Nurses are five times more likely than GPs to have experienced physical abuse from a patient, (10% versus 2%), according to a new report.
The report is based on Cogora’s annual survey, including the views and experiences of 1,158 GPs, nurses, commissioners and other healthcare staff, in order to better the current state of the NHS.
It found that nurses were also twice as likely to have experienced verbal abuse from a NHS colleague compared to GPs (26% versus 14%). However, family doctors were almost four times as likely than nurses to have received written abuse from a patient.

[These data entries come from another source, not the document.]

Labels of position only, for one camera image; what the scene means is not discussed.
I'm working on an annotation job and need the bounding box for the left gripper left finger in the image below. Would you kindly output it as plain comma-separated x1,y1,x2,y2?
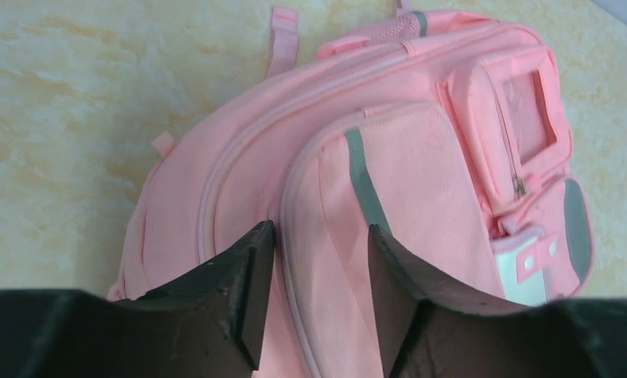
0,221,275,377

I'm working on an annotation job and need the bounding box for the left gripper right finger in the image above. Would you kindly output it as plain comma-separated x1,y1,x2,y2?
368,225,627,377

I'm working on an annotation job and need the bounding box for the pink student backpack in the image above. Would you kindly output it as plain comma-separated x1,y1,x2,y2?
108,7,594,377

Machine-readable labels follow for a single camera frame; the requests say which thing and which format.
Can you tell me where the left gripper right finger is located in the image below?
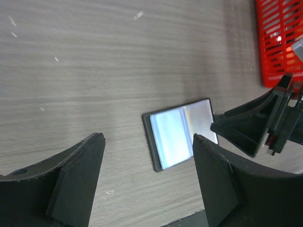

NHS Employers says that “the NHS has had a ‘zero tolerance’ attitude towards violence since 1999 and there has been a significant increase in the numbers of offenders being prosecuted since 2003”.
Legally, employers have a duty “so far as it is reasonably practical” to protect the health, safety and welfare of staff members under the 1974 Health and Safety at Work etc Act.
More broadly, the survey also found that almost four-fifths (78%) of all respondents believed that the quality of care in the NHS had worsened over the last 18 months, with the main reasons for this cited as the clinical staff shortage (90%), and a lack of appointment time (82%).
Most nurse appointments usually last 11 minutes, according to the survey, but to provide quality care nurses said they need 20 minutes, almost double the current time of a consultation.
Moreover, nearly 8 in 10 (78%), cited insufficient healthcare budgets as a reason for declining quality care.
In order to address this, three quarters of nurses thought that NHS funding should be cut for certain treatments. Specifically, the respondents believed homeopathy should be cut (58%), acupuncture (40%), bariatric surgery for obese patients (32%), osteopathy (29%), chiropracty (27%) and IVF (26%).